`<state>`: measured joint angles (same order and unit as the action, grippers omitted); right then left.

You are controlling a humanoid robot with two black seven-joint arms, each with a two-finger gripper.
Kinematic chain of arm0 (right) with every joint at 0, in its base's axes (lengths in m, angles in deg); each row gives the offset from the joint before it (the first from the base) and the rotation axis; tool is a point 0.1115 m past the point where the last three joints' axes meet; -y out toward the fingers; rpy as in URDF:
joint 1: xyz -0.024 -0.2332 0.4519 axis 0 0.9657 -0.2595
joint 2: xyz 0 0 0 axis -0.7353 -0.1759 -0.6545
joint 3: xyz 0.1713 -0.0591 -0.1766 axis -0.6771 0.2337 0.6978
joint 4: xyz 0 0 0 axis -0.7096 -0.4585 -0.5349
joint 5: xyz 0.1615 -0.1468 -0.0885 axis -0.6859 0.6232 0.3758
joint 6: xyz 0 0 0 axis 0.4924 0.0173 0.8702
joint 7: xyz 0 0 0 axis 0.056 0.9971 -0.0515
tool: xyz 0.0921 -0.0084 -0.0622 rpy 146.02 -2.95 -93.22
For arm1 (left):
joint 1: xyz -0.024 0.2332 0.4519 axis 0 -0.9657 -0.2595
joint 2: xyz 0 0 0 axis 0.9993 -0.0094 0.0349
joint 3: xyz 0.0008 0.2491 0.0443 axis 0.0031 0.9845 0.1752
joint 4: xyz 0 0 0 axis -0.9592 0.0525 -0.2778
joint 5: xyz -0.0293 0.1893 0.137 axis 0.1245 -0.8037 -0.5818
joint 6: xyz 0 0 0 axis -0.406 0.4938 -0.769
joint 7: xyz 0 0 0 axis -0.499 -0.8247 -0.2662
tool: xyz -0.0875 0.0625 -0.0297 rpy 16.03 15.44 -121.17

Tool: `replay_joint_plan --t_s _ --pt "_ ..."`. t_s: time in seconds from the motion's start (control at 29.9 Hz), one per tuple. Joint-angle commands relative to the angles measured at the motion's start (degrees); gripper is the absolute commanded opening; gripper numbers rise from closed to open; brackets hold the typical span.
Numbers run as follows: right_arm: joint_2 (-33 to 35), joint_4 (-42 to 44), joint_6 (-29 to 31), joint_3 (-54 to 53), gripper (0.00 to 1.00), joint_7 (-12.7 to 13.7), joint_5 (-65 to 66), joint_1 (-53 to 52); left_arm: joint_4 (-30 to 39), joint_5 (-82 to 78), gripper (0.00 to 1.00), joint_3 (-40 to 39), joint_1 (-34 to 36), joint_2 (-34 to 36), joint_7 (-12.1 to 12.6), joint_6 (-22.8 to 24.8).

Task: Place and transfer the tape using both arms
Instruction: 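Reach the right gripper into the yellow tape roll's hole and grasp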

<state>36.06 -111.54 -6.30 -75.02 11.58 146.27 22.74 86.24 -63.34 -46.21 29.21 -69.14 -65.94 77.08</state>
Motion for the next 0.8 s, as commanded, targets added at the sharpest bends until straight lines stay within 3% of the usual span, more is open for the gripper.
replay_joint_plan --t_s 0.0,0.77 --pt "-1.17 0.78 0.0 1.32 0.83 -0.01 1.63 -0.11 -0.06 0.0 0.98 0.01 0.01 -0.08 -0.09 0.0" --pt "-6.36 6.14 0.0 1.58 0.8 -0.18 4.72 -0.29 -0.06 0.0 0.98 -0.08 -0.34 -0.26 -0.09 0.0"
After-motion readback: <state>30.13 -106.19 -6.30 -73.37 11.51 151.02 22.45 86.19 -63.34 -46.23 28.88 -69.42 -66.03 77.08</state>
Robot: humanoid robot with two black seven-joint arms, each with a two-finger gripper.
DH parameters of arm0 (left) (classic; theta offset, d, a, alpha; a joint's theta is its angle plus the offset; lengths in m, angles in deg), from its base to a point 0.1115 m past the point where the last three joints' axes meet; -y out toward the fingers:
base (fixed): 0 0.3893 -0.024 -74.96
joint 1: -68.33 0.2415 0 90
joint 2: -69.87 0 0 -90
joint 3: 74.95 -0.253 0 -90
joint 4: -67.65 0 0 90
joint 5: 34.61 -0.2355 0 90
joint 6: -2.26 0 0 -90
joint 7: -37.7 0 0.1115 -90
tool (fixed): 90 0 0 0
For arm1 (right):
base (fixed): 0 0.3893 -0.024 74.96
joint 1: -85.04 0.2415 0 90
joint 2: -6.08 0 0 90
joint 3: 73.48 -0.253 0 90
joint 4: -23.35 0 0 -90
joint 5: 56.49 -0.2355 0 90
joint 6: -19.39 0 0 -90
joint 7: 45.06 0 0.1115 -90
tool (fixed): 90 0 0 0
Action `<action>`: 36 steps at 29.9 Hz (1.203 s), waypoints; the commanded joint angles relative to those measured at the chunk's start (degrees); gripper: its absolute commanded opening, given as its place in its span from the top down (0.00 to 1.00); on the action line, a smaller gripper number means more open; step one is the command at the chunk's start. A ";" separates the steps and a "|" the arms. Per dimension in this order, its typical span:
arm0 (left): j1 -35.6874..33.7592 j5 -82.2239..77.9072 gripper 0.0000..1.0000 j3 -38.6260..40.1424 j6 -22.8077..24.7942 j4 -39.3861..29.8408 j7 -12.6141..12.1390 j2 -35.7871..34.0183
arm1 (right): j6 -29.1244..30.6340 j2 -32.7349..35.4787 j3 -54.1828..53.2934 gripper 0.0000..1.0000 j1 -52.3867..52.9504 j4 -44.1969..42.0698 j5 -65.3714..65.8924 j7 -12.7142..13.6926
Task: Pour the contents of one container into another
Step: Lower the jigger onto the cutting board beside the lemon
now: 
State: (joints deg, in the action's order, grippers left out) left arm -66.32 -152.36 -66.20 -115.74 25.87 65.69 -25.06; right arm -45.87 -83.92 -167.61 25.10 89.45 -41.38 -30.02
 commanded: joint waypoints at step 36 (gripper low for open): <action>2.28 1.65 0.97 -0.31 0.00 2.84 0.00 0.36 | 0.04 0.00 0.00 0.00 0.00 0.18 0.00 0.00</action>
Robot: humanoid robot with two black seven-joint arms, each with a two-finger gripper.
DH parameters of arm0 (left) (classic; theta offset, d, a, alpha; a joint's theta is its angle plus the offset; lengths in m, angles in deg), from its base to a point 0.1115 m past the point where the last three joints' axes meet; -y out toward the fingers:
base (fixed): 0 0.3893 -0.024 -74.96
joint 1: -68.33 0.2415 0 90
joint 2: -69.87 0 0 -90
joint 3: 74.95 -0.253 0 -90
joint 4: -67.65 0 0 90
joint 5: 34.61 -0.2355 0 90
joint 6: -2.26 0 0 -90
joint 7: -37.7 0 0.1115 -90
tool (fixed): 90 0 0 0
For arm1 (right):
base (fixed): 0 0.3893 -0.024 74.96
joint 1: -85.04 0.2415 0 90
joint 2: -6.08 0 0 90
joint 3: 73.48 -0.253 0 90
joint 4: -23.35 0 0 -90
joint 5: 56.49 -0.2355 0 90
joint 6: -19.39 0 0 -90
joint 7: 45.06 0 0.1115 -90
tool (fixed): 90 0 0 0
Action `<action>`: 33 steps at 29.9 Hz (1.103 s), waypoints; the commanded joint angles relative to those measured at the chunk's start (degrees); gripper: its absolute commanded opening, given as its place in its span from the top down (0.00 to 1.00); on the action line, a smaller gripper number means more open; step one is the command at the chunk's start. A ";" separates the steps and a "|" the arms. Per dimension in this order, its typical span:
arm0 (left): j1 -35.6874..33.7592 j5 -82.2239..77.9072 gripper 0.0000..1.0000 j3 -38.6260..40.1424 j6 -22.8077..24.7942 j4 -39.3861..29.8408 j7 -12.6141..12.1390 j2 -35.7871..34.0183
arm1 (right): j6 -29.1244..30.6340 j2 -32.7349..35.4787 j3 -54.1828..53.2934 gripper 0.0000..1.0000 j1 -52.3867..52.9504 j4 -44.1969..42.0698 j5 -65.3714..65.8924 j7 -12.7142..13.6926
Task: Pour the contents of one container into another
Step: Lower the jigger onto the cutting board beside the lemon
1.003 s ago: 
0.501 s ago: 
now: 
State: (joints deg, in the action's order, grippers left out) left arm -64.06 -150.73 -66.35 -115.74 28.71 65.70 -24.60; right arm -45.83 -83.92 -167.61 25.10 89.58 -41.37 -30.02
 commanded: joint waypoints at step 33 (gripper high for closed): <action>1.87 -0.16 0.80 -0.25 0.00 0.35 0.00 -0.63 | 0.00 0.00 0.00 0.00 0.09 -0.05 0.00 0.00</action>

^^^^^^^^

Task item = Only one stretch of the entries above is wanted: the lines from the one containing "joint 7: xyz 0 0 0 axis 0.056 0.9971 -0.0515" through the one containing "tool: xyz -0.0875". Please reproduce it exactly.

Solution to this problem =
joint 7: xyz 0 0 0 axis 0.056 0.9971 -0.0515
tool: xyz 0.0921 -0.0084 -0.0622 rpy 146.02 -2.95 -93.22
For arm1 (left):
joint 1: xyz -0.024 0.2332 0.4519 axis 0 -0.9657 -0.2595
joint 2: xyz 0 0 0 axis 0.9993 -0.0094 0.0349
joint 3: xyz 0.0008 0.2491 0.0443 axis 0.0031 0.9845 0.1752
joint 4: xyz 0 0 0 axis -0.9592 0.0525 -0.2778
joint 5: xyz -0.0293 0.1893 0.137 axis 0.1245 -0.8037 -0.5818
joint 6: xyz 0 0 0 axis -0.406 0.4938 -0.769
joint 7: xyz 0 0 0 axis -0.499 -0.8247 -0.2662
tool: xyz -0.0875 0.0625 -0.0297 rpy 16.03 15.44 -121.17

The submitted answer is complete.